Exercise aim ▸ Locate the line that contains "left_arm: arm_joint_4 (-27" in the entries below, then repeat it and every following line through the line that contains "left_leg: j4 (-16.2", exactly, and no others.

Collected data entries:
============================================================
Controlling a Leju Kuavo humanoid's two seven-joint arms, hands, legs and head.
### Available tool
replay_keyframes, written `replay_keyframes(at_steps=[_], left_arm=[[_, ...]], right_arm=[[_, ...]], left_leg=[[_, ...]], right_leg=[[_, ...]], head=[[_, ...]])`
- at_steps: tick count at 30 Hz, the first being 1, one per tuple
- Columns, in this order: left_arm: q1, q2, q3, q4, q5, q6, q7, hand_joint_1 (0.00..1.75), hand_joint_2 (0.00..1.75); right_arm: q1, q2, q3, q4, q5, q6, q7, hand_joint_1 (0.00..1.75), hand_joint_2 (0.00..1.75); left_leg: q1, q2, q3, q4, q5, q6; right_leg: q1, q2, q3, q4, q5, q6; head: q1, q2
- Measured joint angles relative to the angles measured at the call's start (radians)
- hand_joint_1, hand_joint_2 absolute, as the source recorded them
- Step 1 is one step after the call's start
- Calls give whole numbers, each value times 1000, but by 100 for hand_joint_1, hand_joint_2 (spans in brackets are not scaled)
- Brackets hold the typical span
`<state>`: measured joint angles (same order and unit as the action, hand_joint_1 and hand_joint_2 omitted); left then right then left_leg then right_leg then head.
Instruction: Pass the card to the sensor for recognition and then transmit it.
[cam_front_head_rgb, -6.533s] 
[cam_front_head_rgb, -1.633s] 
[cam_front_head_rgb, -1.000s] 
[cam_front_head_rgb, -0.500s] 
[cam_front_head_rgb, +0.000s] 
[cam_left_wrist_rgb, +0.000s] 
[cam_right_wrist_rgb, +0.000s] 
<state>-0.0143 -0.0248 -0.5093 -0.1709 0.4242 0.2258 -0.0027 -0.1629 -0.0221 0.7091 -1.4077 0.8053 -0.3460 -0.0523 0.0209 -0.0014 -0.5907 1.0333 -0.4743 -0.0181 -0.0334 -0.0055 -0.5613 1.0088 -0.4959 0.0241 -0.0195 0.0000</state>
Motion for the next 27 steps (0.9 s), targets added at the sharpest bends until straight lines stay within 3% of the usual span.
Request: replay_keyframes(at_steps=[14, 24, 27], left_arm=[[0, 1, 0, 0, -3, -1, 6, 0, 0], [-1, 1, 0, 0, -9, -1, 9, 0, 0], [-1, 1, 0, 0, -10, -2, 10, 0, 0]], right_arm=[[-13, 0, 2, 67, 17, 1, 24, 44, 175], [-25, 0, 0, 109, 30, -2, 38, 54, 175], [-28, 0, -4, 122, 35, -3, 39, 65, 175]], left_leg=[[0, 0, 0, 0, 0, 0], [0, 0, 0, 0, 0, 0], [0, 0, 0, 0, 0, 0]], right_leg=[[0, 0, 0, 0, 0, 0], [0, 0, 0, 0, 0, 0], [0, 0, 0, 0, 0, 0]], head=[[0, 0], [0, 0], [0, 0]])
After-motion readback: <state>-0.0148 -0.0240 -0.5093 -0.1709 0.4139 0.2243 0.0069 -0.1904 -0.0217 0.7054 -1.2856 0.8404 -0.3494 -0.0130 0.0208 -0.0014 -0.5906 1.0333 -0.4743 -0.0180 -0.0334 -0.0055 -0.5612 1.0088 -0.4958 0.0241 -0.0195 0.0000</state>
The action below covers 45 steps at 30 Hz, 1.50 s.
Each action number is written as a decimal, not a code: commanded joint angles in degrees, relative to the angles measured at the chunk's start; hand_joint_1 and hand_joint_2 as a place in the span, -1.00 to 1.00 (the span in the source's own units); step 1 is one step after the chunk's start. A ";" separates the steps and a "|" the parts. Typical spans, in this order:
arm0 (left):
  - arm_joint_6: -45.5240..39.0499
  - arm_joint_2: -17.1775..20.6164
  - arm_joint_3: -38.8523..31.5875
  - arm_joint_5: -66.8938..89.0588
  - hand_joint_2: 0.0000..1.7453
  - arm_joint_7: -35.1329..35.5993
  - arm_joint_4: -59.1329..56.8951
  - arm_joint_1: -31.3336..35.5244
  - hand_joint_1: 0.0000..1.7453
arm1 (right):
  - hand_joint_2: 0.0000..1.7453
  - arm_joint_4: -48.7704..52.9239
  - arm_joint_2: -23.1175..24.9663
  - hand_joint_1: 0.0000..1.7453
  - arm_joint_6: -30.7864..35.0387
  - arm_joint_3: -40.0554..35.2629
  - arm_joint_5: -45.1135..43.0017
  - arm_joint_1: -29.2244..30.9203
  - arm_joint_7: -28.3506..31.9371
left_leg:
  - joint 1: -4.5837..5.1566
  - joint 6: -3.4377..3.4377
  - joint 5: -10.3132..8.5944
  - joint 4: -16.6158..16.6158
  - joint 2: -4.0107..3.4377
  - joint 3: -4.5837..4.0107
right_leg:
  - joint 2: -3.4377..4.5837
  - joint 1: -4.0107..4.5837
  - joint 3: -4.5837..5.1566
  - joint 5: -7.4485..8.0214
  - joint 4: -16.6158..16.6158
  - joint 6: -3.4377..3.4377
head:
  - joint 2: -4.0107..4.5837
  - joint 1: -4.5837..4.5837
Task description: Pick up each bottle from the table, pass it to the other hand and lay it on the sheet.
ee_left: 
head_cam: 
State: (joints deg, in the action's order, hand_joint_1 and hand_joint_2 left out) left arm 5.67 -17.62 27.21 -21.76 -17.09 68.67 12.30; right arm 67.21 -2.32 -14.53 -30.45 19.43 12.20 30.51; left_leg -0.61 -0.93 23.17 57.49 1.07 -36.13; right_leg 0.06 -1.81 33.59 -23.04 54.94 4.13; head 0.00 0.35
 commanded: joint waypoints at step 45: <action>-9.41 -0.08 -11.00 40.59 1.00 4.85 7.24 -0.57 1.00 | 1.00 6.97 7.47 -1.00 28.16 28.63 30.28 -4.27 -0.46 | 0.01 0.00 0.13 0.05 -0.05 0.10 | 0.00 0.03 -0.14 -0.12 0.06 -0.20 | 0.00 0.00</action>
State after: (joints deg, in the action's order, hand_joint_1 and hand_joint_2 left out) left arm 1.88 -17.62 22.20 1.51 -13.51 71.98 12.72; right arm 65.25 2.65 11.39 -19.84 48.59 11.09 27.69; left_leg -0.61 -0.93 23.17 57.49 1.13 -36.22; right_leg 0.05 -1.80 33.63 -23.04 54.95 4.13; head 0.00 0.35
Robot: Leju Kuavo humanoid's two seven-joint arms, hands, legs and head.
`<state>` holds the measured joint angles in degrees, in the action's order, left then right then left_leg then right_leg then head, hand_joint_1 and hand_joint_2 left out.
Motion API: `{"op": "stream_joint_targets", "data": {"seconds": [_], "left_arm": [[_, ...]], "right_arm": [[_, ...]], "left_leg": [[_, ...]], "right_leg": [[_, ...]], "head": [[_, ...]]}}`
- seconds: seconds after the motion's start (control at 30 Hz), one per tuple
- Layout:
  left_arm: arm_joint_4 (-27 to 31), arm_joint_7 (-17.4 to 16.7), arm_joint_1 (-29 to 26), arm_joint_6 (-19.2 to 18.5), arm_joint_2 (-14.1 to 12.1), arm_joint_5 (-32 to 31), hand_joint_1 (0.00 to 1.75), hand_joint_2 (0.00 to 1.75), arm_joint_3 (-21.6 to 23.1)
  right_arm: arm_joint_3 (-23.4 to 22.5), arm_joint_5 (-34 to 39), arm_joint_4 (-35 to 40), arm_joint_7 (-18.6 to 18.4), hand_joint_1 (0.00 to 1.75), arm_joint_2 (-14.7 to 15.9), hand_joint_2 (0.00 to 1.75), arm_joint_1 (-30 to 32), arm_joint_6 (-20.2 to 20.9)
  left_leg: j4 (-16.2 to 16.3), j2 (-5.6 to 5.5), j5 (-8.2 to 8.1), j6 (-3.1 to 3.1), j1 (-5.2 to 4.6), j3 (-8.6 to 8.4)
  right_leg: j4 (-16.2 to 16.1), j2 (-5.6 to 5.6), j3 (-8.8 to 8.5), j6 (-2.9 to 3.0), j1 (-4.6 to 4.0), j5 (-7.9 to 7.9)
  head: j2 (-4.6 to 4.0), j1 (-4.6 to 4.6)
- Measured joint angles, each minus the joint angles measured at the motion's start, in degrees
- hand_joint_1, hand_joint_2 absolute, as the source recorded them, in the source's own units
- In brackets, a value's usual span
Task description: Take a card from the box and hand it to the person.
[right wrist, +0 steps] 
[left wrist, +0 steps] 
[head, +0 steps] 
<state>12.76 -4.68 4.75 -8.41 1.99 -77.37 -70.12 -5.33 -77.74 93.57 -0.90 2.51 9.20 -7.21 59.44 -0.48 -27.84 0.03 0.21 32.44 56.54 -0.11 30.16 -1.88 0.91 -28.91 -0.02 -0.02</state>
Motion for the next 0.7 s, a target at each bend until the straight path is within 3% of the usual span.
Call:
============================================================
Task solution ▸
  left_arm: arm_joint_4 (-27 to 31), arm_joint_7 (-17.4 to 16.7), arm_joint_1 (-29 to 26), arm_joint_6 (-19.2 to 18.5), arm_joint_2 (-14.1 to 12.1), arm_joint_5 (-32 to 31), hand_joint_1 (0.00 to 1.75), hand_joint_2 (0.00 to 1.75), arm_joint_3 (-21.6 to 23.1)
  right_arm: arm_joint_3 (-23.4 to 22.5), arm_joint_5 (-34 to 39), arm_joint_4 (-35 to 40), arm_joint_7 (-18.6 to 18.4), hand_joint_1 (0.00 to 1.75), arm_joint_2 (-14.7 to 15.9), hand_joint_2 (0.00 to 1.75), arm_joint_1 (-30 to 32), arm_joint_6 (-20.2 to 20.9)
  left_leg: j4 (-16.2 to 16.3), j2 (-5.6 to 5.5), j5 (-8.2 to 8.1), j6 (-3.1 to 3.1), j1 (-5.2 to 4.6), j3 (-8.6 to 8.4)

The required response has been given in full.